YOUR INSTRUCTIONS:
In the entries that follow, how many lines hold "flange"? Nothing but the number is expected.

=== Section Start ===

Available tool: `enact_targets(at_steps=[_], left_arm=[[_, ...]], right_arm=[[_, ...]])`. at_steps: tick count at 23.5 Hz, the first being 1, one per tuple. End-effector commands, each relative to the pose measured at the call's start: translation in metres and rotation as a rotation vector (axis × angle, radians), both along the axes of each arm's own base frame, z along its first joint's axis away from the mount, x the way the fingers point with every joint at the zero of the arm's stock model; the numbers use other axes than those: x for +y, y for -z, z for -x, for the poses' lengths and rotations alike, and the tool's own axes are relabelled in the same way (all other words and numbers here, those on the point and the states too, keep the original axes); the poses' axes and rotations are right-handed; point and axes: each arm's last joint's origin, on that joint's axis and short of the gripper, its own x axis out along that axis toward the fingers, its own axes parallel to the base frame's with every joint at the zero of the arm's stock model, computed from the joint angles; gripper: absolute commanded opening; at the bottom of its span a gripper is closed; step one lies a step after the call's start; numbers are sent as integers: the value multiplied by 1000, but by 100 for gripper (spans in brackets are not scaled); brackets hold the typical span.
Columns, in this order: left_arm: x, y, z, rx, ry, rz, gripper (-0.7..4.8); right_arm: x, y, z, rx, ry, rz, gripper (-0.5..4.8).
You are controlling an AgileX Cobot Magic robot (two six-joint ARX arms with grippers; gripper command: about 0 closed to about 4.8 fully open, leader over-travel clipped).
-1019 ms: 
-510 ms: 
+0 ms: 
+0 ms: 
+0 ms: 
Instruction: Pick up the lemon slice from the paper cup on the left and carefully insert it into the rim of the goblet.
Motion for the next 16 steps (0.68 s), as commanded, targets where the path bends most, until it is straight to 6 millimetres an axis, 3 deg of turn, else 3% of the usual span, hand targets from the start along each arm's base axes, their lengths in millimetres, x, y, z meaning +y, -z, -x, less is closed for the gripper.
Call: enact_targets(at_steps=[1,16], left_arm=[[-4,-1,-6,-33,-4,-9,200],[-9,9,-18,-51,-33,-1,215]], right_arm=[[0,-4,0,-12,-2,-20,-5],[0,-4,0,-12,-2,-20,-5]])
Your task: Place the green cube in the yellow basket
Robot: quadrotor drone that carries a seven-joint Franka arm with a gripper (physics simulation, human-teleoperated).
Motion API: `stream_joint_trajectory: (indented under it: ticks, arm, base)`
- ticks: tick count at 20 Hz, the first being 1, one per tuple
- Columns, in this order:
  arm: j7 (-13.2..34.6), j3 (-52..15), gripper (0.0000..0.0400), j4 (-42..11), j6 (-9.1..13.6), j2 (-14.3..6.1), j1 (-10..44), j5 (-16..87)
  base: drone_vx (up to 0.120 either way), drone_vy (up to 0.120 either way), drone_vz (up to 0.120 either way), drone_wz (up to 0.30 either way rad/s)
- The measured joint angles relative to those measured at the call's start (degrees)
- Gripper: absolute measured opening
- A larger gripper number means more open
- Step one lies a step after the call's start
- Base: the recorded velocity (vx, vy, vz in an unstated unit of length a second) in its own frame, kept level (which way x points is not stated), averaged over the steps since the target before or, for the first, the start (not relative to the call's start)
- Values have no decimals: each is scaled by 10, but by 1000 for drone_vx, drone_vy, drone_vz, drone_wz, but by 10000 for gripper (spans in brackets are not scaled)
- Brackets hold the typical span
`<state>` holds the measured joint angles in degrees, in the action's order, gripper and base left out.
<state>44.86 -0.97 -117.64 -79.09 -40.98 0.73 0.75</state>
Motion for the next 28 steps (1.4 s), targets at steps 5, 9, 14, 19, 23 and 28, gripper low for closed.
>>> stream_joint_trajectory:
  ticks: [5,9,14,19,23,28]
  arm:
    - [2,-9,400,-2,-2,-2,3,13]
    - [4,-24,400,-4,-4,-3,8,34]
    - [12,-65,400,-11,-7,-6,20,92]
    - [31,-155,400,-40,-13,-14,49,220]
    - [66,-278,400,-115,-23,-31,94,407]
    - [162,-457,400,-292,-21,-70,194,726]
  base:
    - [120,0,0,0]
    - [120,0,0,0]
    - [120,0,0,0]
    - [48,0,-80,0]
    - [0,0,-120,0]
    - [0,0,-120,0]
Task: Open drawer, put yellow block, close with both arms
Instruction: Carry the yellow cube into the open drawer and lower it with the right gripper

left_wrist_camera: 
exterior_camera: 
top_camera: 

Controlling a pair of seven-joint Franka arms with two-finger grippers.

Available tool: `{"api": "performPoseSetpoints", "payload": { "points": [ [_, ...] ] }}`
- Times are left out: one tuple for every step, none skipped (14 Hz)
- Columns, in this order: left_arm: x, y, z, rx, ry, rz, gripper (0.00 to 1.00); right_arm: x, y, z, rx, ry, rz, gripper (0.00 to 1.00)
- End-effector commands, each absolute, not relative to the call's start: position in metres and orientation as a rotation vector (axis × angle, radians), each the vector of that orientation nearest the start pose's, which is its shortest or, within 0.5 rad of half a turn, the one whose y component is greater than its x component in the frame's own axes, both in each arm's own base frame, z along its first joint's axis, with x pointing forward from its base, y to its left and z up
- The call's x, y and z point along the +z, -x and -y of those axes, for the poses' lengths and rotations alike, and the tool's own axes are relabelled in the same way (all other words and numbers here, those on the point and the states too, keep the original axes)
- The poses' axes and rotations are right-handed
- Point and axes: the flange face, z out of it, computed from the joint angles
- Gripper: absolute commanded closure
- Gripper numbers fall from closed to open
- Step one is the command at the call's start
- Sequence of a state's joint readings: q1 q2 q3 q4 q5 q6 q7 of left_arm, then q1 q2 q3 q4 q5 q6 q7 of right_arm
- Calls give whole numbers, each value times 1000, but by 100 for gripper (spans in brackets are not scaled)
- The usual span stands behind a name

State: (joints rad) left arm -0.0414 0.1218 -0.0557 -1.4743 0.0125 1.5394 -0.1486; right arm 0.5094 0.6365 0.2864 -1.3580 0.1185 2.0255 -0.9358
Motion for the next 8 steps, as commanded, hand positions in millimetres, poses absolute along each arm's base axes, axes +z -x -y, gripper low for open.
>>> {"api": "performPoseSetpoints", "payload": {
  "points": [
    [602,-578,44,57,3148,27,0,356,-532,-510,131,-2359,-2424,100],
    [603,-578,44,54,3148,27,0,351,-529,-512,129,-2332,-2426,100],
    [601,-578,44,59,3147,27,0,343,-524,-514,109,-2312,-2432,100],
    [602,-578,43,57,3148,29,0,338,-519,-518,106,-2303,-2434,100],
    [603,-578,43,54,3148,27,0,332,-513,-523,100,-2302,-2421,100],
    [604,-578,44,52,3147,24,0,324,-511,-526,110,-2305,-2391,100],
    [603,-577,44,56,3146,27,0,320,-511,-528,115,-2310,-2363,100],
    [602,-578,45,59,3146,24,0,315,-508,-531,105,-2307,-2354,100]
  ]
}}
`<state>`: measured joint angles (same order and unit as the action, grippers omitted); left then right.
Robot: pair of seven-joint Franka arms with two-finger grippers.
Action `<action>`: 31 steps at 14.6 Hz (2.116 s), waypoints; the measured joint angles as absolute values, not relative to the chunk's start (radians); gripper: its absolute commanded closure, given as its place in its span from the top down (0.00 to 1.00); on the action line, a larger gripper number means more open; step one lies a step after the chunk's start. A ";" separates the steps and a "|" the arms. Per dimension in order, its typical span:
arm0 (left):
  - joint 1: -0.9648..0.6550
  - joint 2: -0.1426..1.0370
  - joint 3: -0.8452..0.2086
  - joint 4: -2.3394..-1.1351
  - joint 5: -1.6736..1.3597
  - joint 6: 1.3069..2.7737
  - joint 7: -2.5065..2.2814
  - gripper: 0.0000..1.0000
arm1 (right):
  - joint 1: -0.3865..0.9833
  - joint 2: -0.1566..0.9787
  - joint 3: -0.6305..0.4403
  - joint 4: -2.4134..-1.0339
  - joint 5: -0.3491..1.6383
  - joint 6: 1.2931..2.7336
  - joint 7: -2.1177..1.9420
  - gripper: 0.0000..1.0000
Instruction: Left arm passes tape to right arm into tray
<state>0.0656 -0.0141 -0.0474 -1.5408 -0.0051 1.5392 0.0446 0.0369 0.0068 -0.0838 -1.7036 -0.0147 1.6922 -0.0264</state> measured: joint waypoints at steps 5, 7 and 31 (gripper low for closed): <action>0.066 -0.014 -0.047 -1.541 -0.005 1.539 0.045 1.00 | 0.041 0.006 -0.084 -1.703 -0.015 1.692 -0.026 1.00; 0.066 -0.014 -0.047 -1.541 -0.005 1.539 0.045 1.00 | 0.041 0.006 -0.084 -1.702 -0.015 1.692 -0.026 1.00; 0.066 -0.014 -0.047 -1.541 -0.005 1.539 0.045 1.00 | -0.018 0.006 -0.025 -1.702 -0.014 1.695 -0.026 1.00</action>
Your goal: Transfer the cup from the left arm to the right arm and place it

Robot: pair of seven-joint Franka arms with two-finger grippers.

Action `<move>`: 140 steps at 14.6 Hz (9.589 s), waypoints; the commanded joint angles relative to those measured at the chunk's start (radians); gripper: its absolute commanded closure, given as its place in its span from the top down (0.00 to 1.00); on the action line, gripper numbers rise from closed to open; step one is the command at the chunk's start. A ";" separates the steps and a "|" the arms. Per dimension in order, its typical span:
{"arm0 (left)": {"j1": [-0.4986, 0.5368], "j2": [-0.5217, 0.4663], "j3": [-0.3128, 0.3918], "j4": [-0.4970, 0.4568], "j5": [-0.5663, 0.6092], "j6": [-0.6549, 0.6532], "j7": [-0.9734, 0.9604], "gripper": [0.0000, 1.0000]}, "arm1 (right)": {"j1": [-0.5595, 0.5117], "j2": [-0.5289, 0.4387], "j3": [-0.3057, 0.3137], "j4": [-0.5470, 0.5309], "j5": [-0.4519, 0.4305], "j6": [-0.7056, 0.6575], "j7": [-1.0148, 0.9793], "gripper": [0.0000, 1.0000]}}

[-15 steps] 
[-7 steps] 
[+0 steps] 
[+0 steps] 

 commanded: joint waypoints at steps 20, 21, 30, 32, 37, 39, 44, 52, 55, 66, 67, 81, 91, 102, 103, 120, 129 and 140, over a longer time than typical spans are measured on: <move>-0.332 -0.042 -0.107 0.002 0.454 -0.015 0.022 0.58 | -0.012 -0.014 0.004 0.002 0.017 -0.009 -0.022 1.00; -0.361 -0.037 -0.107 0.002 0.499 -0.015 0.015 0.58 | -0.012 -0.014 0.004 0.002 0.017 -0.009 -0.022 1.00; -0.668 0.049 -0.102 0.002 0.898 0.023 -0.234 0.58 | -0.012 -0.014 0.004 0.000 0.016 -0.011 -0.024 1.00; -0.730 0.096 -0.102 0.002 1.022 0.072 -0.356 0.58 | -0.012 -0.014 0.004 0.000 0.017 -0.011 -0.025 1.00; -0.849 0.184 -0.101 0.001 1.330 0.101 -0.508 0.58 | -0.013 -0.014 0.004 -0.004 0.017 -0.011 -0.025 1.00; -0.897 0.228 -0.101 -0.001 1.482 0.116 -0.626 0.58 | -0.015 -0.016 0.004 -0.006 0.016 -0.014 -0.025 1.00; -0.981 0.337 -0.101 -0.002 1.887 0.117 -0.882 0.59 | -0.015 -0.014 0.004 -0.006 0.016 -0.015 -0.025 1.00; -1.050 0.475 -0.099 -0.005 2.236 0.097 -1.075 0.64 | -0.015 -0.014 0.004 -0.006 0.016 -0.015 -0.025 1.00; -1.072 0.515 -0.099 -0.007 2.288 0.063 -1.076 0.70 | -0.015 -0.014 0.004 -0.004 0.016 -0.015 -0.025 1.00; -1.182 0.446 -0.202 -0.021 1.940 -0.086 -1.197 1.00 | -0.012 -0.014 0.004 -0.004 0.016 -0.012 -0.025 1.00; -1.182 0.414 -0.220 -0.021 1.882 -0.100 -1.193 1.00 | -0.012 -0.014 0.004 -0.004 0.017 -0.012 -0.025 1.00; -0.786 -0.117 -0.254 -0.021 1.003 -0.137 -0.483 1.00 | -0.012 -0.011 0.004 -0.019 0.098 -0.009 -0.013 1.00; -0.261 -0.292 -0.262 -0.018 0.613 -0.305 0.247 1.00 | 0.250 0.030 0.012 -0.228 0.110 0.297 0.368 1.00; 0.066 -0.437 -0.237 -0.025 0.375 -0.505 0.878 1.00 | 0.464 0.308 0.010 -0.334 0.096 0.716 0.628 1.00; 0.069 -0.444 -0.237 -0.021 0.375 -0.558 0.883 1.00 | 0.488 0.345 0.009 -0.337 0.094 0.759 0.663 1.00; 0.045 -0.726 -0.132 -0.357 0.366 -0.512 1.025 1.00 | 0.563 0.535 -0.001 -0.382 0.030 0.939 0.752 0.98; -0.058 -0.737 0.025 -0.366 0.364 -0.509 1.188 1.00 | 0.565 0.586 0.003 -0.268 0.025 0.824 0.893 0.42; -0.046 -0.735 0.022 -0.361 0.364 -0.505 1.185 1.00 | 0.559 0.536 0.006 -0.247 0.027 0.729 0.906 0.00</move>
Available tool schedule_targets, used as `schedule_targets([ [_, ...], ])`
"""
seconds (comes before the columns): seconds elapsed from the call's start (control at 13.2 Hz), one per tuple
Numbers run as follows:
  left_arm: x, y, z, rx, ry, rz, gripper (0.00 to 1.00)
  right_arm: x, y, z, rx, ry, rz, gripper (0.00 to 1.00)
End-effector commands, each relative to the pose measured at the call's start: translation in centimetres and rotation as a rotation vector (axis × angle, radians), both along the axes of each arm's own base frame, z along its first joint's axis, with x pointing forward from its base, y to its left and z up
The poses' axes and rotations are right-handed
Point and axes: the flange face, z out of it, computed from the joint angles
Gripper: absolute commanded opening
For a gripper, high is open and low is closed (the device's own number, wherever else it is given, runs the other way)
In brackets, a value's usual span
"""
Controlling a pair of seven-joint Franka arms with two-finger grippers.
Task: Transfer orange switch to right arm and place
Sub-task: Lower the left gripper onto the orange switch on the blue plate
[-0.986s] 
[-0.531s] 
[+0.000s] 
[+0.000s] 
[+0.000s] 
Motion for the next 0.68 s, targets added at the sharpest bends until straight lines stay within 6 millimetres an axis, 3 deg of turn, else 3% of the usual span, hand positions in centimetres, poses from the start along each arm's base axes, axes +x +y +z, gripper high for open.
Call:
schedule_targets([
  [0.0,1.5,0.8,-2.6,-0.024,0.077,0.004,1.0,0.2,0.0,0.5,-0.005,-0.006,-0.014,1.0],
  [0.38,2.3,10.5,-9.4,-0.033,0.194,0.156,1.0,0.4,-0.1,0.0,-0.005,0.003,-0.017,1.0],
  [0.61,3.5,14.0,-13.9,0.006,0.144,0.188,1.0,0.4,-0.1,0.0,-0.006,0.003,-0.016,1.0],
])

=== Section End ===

REPLY:
2